**What is being asked**:
Every entry below needs to be repeated exactly.

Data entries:
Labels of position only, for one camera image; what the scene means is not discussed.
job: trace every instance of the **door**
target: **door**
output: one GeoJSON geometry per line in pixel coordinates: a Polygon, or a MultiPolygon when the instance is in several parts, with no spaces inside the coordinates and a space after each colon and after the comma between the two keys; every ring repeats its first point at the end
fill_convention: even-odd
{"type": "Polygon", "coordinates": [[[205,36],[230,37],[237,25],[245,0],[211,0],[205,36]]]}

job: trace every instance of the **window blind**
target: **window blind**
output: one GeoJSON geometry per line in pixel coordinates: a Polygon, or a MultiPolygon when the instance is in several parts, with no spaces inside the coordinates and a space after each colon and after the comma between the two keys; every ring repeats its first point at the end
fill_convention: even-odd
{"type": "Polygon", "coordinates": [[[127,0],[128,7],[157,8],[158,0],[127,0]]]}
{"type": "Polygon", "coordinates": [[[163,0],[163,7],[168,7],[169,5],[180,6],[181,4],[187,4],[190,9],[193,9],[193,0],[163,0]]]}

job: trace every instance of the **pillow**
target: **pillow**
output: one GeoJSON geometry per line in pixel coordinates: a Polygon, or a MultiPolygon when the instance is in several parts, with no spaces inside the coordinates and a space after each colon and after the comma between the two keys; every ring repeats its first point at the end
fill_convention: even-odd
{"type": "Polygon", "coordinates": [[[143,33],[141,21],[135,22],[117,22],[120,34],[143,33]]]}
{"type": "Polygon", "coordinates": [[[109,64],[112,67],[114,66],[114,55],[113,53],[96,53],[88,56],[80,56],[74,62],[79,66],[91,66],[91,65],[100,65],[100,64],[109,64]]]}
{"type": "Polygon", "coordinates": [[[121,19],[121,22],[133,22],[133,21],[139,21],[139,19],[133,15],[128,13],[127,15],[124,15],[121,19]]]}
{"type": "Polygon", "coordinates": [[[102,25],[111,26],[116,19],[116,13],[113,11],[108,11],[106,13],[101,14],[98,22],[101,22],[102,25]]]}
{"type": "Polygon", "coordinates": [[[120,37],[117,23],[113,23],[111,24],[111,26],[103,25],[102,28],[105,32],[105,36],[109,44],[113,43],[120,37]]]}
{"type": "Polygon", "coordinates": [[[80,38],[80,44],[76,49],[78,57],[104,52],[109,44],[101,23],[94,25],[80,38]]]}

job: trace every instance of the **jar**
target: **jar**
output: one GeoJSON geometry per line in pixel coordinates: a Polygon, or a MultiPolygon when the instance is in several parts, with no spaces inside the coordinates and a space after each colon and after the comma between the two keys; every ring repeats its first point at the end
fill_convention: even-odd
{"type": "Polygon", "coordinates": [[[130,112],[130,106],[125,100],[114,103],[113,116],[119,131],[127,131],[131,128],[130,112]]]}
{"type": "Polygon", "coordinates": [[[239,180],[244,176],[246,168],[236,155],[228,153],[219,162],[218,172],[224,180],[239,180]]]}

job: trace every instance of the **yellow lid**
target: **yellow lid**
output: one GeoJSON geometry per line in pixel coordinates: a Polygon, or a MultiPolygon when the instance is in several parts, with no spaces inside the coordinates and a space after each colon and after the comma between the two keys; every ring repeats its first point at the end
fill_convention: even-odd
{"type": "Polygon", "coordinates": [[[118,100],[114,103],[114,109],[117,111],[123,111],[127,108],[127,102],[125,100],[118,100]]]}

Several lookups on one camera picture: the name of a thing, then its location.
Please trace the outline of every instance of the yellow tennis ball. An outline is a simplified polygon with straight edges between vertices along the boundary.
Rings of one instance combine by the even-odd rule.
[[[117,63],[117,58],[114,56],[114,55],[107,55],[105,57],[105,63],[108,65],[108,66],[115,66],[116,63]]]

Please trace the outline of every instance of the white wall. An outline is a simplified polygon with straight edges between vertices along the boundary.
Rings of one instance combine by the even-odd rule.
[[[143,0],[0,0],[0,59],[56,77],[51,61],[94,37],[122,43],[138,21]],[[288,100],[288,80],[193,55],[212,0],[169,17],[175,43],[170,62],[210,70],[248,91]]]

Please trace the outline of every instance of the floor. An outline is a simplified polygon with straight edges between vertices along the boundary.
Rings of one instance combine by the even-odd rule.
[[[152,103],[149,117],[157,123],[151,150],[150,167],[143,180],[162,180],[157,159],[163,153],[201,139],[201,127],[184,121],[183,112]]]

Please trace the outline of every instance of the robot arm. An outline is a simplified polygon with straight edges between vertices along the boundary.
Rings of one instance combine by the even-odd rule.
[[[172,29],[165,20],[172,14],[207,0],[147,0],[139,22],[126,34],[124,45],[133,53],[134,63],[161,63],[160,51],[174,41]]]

**Solution for this exercise**:
Labels of position only, for one camera image; what the scene means is not discussed.
job: trace every instance of the **door**
target: **door**
output: one GeoJSON geometry per line in pixel coordinates: a Polygon, or a MultiPolygon when the instance is in several parts, with no spaces inside the coordinates and a space after each colon and after the comma between the two keys; every ring repeats its first point at the end
fill_convention: even-odd
{"type": "Polygon", "coordinates": [[[205,36],[230,37],[237,25],[245,0],[211,0],[205,36]]]}

job: trace every instance of the **window blind**
target: **window blind**
output: one GeoJSON geometry per line in pixel coordinates: a Polygon, or a MultiPolygon when the instance is in several parts, with no spaces inside the coordinates and a space after each colon and after the comma between the two keys; every ring repeats its first point at the end
fill_convention: even-odd
{"type": "Polygon", "coordinates": [[[127,0],[128,7],[157,8],[158,0],[127,0]]]}
{"type": "Polygon", "coordinates": [[[163,0],[163,7],[168,7],[169,5],[180,6],[181,4],[187,4],[190,9],[193,9],[193,0],[163,0]]]}

job: trace every instance of the **pillow**
target: **pillow**
output: one GeoJSON geometry per line in pixel coordinates: a Polygon, or a MultiPolygon when the instance is in several parts, with no spaces inside the coordinates and a space after each colon and after the comma between the two keys; every ring repeats its first point at the end
fill_convention: even-odd
{"type": "Polygon", "coordinates": [[[143,33],[141,21],[135,22],[117,22],[120,34],[143,33]]]}
{"type": "Polygon", "coordinates": [[[109,64],[112,67],[114,66],[114,55],[113,53],[96,53],[88,56],[80,56],[74,62],[79,66],[91,66],[91,65],[100,65],[100,64],[109,64]]]}
{"type": "Polygon", "coordinates": [[[121,19],[121,22],[133,22],[133,21],[139,21],[139,19],[133,15],[128,13],[127,15],[124,15],[121,19]]]}
{"type": "Polygon", "coordinates": [[[102,25],[111,26],[116,19],[116,13],[113,11],[108,11],[106,13],[101,14],[98,22],[101,22],[102,25]]]}
{"type": "Polygon", "coordinates": [[[120,37],[117,23],[113,23],[111,24],[111,26],[103,25],[102,28],[105,32],[105,36],[109,44],[113,43],[120,37]]]}
{"type": "Polygon", "coordinates": [[[80,38],[80,44],[76,49],[78,57],[104,52],[109,44],[101,23],[94,25],[80,38]]]}

job: trace every instance of the **jar**
target: **jar**
output: one GeoJSON geometry per line in pixel coordinates: a Polygon, or a MultiPolygon when the instance is in several parts, with no spaces inside the coordinates and a space after each colon and after the comma between the two keys; every ring repeats its first point at the end
fill_convention: even-odd
{"type": "Polygon", "coordinates": [[[130,112],[130,106],[125,100],[114,103],[113,116],[119,131],[127,131],[131,128],[130,112]]]}
{"type": "Polygon", "coordinates": [[[239,180],[244,176],[246,168],[236,155],[228,153],[219,162],[218,172],[224,180],[239,180]]]}

job: trace every instance of the **yellow lid**
target: **yellow lid**
output: one GeoJSON geometry per line in pixel coordinates: a Polygon, or a MultiPolygon when the instance is in several parts, with no spaces inside the coordinates and a space after each colon and after the comma between the two keys; every ring repeats its first point at the end
fill_convention: even-odd
{"type": "Polygon", "coordinates": [[[118,100],[114,103],[114,109],[117,111],[123,111],[127,108],[127,102],[125,100],[118,100]]]}

Several lookups on one camera picture: the name of a thing, then its location.
Please trace the outline of every instance of the yellow tennis ball. An outline is a simplified polygon with straight edges between vertices along the boundary.
Rings of one instance combine by the even-odd rule.
[[[117,63],[117,58],[114,56],[114,55],[107,55],[105,57],[105,63],[108,65],[108,66],[115,66],[116,63]]]

Please trace the outline of every instance of the white wall. An outline is a simplified polygon with straight edges between vertices along the boundary.
Rings of one instance combine by the even-odd rule.
[[[143,0],[0,0],[0,59],[56,77],[51,61],[94,37],[122,43],[138,21]],[[288,100],[288,80],[193,55],[212,0],[169,17],[175,43],[170,62],[210,70],[248,91]]]

Please trace the outline of every instance of the floor. An outline is a simplified polygon with straight edges between vertices along the boundary.
Rings of one instance combine by the even-odd rule.
[[[152,103],[149,117],[157,123],[151,150],[150,167],[143,180],[162,180],[157,159],[163,153],[201,139],[201,127],[184,121],[183,112]]]

Please trace the outline of every instance of the robot arm. An outline is a simplified polygon with straight edges between vertices along the boundary.
Rings of one instance combine by the even-odd rule.
[[[172,29],[165,20],[172,14],[207,0],[147,0],[139,22],[126,34],[124,45],[133,53],[134,63],[161,63],[160,51],[174,41]]]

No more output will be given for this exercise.